» **Problem**
Go to the line containing "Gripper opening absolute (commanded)" in the listing below. Output that line and each later one exactly.

» **Information provided**
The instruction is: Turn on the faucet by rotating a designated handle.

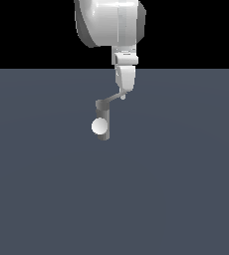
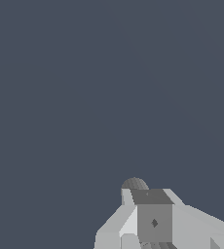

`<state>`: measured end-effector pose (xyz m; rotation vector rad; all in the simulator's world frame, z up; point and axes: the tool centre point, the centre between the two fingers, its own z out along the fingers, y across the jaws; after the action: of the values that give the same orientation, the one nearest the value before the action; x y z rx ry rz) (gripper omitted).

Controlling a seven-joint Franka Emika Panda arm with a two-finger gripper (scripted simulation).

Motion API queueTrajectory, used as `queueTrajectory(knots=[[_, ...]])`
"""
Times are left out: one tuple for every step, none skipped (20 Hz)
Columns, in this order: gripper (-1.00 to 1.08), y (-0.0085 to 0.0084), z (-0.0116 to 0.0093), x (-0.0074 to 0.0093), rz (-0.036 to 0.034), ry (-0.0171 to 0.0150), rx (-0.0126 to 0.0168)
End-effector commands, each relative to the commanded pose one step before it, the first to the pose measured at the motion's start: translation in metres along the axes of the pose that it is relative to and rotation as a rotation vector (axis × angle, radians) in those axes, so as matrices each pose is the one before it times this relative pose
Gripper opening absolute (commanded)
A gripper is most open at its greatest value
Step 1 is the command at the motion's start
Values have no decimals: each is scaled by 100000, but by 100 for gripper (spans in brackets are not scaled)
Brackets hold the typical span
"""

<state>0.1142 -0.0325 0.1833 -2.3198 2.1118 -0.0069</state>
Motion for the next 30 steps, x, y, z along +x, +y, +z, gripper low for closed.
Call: queueTrajectory(knots=[[-100, 907, 163, 147, 169, -46, -703], [-100, 270, -20, 46, 36, 1, 32], [-100, 263, 2, 22, 0, 0, 0], [-100, 265, 2, 22, 0, 0, 0], [-100, 267, 2, 23, 0, 0, 0], [-100, 269, 2, 23, 0, 0, 0], [-100, 271, 2, 23, 0, 0, 0], [-100, 272, 2, 23, 0, 0, 0], [-100, 274, 2, 23, 0, 0, 0], [-100, 276, 2, 24, 0, 0, 0], [-100, 278, 1, 24, 0, 0, 0], [-100, 289, -18, 46, 38, 9, 30], [-100, 282, 1, 25, 0, 0, 0], [-100, 284, 1, 25, 0, 0, 0], [-100, 286, 1, 25, 0, 0, 0], [-100, 0, 0, 0, 0, 0, 0], [-100, -1294, -1403, -964, -1460, -162, 3233], [-100, 279, 50, -147, 57, 6, -126], [-100, 280, 50, -148, 57, 6, -126], [-100, 282, 50, -149, 57, 6, -126], [-100, 282, 59, -146, 63, 7, -141], [-100, 286, 49, -151, 57, 6, -126], [-100, 288, 49, -153, 57, 6, -126], [-100, 287, 58, -150, 64, 7, -141], [-100, 291, 49, -155, 57, 6, -126], [-100, 291, 58, -152, 64, 7, -140], [-100, 293, 53, -155, 61, 7, -133], [-100, 295, 53, -156, 61, 7, -133], [-100, 296, 57, -155, 64, 7, -140], [-100, 298, 52, -158, 61, 7, -133]])
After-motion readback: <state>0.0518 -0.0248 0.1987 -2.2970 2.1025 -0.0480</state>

» **Response to the task**
Gripper opening absolute (commanded)
A gripper is most open at its greatest value
Step 1 is the command at the motion's start
Values have no decimals: each is scaled by 100000, but by 100 for gripper (spans in brackets are not scaled)
Brackets hold the typical span
"""

<state>0.1142 -0.0325 0.1833 -2.3198 2.1118 -0.0069</state>
Motion for the next 30 steps, x, y, z along +x, +y, +z, gripper low for closed.
Call: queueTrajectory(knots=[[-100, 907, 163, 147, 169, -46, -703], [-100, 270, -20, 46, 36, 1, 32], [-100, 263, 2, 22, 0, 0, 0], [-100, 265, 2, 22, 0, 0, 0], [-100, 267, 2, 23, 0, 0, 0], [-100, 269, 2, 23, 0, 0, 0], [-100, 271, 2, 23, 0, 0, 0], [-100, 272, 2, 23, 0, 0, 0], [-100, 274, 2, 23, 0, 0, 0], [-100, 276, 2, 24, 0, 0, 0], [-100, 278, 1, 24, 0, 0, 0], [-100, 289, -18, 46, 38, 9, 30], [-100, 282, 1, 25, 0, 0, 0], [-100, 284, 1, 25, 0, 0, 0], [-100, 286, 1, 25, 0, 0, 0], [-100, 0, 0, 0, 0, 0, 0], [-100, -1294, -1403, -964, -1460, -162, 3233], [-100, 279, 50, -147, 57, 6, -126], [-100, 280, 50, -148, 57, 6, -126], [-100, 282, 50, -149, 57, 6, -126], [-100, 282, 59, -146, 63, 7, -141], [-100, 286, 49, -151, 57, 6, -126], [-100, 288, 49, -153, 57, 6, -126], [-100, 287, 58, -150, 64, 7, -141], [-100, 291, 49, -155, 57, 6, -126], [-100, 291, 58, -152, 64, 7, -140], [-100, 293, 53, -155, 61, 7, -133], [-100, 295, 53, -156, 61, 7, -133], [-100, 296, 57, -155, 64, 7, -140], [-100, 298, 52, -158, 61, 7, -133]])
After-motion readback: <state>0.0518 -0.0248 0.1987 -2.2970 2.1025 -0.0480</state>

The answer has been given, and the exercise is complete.